Squid Game è una serie furbetta, ma le si perdona tutto. Si vede lontano un miglio che molte scene sono pensate a tavolino per cercare la viralità, ma non è per forza un male. Il progetto gode di una buona scrittura e un buon approfondimento dei personaggi, sempre in bilico tra bene e male. Non è una serie manichea: tutti sono di una tonalità grigia e anche il protagonista, Seong, non teme di barare, quando si tratta di salvarsi le natiche. Questa secondo me, è la vera spiegazione del successo della serie, che sta riscuotendo consensi ovunque, dall’Italia agli USA, tra Tiktok, disegni e meme di ogni tipo.

Lick it up, Lick it uuuuup (your Dalgona biscuit)

Why do they always send the poor?

Da buona tradizione sudcoreana – come in Train to Busan o Snowpiercer – Squid Game nasconde dietro il genere una feroce critica alle contraddizioni della nostra società. I più poveri devono lottare ogni giorno per portare a tavola del pane. L’inferno è già fuori, ci dice la serie, e non solo nel gioco del Calamaro. Sono i ricchi a manovrare i fili: spettatori annoiati e perversi che, con una maschera da animali, puntano milioni sui concorrenti come se fossero cavalli.

Ancora una volta, il cinema di genere è perfetto per rompere le barriere culturali e risvegliare le coscienze. Lo fa, da un lato, punzecchiando lo spettatore; dall’altro compiacendo il suo inarrestabile istinto voyeuristico. Il successo di questo genere, in fondo, è proprio questo: siamo concorrenti anche noi. Ci immaginiamo di saltare sui vetri, proviamo il brivido di sapere quale sarà il prossimo gioco. Io, ne sono sicuro, avrei scelto l’ombrello.

In conclusione

Squid Game non inventa nulla, ma va bene così. Il ritmo è incalzante, le prove sadiche al punto giusto. È una serie che diverte e tiene incollati allo schermo. 9 puntate che volano via, in una infernale scalata verso il montepremi finale, quel maledetto porcellino di vetro sospeso al soffitto.

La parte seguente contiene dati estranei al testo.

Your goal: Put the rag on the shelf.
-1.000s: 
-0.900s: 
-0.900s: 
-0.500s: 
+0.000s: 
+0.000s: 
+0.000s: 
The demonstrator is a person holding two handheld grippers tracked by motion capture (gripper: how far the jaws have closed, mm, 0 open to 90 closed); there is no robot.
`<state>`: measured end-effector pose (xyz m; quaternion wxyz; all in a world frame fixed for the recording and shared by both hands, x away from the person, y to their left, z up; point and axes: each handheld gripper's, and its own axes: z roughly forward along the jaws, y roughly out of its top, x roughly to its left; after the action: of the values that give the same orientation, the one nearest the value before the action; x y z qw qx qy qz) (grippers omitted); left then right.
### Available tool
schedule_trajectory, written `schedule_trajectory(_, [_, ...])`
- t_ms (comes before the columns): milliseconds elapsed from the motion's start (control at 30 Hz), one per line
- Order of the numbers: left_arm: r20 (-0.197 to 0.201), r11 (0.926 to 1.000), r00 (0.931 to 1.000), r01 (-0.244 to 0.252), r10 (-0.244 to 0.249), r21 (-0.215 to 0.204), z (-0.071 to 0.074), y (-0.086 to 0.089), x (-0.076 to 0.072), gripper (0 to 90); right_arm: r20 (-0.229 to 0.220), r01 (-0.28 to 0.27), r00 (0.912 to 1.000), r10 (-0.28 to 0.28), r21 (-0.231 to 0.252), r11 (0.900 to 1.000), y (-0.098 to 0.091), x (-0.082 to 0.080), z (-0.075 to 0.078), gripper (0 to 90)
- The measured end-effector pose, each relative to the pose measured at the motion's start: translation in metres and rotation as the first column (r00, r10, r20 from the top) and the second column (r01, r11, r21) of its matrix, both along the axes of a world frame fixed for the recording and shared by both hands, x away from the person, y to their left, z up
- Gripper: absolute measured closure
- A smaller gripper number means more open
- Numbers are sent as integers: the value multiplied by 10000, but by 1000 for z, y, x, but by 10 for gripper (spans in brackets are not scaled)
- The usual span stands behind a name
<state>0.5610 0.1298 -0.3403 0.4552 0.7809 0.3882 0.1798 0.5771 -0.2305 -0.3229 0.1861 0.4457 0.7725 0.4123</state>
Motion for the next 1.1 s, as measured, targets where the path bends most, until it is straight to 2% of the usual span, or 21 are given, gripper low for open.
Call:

Piacciono i personaggi, approfonditi a puntino, convincono la fotografia e le scenografie. Ma colpisce soprattutto la riflessione finale sulla fiducia nell’umanità. Chi di noi, di questi tempi, non ha quasi gettato la spugna di fronte ai livelli di bassezza a cui può arrivare l’uomo? Ma forse ci sbagliamo. Forse, all’ultimo secondo, succederà un miracolo. Prima che scatti la Mezzanotte.